## To do:
Return the lines below in which the string "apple" occurs.

## Study material:
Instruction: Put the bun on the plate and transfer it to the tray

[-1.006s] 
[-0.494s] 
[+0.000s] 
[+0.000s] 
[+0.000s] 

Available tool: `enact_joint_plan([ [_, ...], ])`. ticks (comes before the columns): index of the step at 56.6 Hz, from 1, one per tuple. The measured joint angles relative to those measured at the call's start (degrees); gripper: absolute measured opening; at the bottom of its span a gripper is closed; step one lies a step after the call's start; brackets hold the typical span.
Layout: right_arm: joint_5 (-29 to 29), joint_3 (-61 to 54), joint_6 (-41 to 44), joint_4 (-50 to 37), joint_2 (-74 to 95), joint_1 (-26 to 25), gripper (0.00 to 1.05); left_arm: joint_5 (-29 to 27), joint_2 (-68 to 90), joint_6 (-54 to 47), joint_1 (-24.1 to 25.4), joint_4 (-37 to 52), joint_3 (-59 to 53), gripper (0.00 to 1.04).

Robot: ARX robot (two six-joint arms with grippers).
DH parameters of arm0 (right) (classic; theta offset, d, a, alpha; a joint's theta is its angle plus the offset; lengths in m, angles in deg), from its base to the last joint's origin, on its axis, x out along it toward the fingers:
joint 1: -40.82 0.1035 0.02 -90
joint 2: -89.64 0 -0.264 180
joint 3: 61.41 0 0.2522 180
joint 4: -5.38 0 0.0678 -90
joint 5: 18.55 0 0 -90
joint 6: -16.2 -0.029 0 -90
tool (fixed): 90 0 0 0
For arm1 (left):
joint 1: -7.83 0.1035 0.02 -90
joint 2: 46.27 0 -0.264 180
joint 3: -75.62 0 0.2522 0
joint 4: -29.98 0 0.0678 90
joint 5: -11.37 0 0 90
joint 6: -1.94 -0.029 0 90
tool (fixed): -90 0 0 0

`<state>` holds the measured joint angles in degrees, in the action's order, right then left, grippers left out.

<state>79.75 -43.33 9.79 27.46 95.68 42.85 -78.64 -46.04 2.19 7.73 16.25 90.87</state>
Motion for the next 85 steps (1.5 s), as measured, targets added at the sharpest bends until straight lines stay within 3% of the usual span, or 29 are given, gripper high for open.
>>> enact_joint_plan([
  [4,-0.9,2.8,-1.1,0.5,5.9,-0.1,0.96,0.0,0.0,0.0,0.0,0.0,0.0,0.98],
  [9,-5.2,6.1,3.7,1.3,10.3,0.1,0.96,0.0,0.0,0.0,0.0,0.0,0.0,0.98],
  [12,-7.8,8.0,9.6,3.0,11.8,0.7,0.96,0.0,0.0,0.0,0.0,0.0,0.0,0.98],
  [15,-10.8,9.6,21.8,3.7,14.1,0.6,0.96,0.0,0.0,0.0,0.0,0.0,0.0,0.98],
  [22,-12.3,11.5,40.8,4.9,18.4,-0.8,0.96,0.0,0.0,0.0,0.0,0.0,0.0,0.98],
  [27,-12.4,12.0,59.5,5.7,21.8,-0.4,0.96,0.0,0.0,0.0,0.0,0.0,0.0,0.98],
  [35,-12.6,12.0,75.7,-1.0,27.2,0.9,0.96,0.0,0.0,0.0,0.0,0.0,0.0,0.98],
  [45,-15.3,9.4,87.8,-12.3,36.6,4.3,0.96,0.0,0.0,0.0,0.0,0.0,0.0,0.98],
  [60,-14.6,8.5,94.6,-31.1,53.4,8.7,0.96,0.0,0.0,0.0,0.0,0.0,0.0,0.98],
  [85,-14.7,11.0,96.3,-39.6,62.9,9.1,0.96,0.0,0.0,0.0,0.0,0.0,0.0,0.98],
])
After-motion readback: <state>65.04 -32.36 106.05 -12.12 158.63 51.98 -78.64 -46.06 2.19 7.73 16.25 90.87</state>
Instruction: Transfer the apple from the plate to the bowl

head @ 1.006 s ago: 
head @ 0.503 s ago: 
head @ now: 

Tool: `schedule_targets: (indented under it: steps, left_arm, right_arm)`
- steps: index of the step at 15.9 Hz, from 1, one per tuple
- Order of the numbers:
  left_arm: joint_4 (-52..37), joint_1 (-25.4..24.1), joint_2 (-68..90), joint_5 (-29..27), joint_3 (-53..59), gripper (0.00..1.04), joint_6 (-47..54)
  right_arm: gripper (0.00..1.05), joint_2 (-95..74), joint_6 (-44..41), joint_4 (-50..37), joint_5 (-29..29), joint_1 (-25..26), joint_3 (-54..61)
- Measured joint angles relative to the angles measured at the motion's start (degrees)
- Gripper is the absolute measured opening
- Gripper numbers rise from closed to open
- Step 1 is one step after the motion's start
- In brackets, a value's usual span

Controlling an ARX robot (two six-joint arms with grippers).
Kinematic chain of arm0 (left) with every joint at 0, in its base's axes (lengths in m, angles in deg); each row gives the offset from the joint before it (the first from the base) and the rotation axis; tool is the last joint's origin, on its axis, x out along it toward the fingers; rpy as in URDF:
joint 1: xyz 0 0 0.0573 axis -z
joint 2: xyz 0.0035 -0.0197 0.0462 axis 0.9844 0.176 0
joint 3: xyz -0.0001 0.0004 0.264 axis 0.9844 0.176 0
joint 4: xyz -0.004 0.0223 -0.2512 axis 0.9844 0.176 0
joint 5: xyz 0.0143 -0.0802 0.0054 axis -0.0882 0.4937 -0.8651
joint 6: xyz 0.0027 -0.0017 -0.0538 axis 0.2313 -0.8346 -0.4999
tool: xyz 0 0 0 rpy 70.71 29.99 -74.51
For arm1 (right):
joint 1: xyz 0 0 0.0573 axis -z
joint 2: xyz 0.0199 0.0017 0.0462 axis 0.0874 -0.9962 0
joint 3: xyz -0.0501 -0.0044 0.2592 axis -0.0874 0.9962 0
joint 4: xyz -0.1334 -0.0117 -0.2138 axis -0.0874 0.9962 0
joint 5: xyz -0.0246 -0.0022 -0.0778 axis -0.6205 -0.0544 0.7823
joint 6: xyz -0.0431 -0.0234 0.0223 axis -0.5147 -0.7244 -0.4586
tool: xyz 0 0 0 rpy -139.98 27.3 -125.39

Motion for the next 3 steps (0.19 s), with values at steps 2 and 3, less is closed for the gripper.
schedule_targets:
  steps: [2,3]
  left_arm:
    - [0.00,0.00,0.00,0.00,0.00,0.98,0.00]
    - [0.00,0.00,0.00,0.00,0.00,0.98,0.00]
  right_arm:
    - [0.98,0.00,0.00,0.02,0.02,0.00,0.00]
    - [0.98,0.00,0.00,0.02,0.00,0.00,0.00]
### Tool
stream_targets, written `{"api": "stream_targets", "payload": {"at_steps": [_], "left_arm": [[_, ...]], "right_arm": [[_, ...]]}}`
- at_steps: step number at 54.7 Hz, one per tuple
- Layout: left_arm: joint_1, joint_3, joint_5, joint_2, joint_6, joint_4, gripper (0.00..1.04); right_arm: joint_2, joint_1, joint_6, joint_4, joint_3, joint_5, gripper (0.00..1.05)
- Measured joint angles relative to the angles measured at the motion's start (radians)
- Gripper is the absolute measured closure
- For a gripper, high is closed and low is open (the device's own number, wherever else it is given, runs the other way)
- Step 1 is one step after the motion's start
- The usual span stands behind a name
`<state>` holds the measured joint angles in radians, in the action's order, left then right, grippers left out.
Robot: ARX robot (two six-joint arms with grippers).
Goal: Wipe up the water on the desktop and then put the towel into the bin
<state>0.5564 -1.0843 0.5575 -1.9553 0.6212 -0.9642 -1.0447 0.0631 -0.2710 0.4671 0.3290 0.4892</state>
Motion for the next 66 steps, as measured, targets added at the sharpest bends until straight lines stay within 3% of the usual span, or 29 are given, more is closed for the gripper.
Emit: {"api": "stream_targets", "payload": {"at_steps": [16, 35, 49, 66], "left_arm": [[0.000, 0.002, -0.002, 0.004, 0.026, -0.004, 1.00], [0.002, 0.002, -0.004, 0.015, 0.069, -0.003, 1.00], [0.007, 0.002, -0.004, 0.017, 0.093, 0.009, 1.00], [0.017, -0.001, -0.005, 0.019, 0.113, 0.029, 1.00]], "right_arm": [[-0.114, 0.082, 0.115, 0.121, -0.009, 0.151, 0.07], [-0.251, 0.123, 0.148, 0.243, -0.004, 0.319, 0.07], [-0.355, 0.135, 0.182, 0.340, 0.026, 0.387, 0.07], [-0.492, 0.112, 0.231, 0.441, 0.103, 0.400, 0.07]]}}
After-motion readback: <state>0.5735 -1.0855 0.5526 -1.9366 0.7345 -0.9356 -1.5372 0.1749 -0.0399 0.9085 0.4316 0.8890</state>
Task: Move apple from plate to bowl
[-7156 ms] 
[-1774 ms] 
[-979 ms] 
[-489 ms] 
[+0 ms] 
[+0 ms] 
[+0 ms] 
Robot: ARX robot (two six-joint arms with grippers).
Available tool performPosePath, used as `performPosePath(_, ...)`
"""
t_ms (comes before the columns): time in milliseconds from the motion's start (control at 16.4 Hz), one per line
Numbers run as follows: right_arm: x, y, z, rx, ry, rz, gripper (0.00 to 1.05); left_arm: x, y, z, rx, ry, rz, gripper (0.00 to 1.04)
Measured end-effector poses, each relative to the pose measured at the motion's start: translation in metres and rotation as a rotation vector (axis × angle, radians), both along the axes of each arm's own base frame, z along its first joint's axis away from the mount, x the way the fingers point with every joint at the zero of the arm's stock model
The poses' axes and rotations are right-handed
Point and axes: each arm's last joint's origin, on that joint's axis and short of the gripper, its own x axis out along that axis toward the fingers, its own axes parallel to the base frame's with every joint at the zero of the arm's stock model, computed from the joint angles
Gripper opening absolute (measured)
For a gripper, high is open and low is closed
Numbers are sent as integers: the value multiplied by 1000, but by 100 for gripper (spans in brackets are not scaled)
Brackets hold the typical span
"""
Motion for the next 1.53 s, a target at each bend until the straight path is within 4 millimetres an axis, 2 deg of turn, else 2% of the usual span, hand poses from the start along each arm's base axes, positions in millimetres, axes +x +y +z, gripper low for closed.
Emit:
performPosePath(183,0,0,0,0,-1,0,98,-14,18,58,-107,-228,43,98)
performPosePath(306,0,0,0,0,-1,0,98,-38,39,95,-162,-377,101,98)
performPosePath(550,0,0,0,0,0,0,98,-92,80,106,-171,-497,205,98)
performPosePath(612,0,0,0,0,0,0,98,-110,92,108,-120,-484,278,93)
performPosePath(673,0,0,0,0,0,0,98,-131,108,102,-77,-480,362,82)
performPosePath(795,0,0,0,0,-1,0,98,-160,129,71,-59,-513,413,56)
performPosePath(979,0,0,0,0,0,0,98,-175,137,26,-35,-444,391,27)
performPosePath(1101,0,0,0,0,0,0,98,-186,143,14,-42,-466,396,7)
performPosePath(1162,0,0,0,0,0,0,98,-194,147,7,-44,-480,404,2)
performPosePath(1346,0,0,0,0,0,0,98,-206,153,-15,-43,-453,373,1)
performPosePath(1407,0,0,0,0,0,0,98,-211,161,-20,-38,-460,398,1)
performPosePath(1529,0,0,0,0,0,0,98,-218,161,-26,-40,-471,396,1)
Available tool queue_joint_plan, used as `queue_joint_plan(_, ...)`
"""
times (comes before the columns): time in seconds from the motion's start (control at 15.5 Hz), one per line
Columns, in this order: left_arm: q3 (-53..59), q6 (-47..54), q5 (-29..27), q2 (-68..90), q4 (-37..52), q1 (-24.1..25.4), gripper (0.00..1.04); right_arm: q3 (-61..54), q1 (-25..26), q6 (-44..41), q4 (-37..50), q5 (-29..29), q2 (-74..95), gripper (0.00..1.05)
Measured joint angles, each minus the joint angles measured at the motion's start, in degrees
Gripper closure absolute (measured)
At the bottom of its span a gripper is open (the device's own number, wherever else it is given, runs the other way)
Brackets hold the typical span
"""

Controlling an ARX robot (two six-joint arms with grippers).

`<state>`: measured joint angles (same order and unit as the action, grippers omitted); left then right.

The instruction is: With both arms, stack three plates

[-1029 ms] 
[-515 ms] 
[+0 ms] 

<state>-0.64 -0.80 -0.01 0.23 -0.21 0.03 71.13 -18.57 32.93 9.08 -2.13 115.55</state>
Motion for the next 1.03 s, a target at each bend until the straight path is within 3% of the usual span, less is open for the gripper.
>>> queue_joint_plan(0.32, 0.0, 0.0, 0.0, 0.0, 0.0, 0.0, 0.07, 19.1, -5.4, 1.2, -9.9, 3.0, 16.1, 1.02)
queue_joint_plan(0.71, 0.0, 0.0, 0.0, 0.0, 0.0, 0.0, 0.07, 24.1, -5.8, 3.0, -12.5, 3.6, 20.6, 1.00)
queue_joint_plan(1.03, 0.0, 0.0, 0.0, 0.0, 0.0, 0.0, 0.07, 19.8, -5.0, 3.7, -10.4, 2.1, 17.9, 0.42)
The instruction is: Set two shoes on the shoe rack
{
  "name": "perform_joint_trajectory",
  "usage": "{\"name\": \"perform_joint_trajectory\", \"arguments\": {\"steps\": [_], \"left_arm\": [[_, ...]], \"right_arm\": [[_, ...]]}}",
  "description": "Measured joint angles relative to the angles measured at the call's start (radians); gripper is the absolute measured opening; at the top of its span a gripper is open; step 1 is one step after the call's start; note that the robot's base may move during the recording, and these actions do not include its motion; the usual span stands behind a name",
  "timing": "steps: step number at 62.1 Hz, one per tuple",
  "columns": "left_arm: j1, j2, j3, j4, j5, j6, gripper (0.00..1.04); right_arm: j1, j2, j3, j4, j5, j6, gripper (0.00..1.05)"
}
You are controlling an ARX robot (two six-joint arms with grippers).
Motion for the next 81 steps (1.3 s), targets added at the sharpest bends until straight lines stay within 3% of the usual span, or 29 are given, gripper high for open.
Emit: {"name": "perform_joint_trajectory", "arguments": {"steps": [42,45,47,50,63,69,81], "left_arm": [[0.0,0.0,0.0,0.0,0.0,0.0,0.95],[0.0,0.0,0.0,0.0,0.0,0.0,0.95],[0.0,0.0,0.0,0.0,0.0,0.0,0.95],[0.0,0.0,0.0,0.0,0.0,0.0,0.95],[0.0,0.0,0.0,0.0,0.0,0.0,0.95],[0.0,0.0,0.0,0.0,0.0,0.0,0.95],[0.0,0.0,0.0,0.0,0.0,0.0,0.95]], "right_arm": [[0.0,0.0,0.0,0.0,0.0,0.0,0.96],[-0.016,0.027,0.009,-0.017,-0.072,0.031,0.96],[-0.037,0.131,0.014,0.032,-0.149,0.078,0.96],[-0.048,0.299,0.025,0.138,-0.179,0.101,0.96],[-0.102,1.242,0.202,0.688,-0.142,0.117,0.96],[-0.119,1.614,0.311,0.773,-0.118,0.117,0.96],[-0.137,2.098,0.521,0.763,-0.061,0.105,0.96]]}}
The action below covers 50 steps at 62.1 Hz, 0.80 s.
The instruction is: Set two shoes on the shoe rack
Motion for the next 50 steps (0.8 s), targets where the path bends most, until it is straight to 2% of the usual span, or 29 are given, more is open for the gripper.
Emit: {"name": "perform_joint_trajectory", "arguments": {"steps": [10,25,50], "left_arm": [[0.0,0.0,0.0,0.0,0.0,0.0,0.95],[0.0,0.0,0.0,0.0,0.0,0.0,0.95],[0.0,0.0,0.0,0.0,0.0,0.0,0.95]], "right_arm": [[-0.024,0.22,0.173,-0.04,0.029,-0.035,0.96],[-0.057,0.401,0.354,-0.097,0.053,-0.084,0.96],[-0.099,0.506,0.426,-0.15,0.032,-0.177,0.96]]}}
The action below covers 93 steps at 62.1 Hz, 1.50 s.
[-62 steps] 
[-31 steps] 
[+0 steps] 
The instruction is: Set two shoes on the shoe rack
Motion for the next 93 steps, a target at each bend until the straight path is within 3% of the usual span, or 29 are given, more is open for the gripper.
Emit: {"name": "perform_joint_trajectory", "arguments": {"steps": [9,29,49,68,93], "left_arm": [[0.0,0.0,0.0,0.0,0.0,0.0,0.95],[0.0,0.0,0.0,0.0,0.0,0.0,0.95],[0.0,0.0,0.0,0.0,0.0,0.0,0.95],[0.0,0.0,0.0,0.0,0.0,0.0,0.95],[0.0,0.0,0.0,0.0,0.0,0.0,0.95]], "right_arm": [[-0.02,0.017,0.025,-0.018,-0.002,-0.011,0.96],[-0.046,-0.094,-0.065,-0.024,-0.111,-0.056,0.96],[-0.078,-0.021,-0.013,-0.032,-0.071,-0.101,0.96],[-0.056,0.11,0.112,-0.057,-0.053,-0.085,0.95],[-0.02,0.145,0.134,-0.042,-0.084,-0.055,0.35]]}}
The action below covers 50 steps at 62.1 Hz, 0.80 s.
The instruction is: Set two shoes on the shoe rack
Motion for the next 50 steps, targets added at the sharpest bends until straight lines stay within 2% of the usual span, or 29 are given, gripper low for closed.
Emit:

## Result of the task:
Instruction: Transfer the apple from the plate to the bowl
Task: Move apple from plate to bowl

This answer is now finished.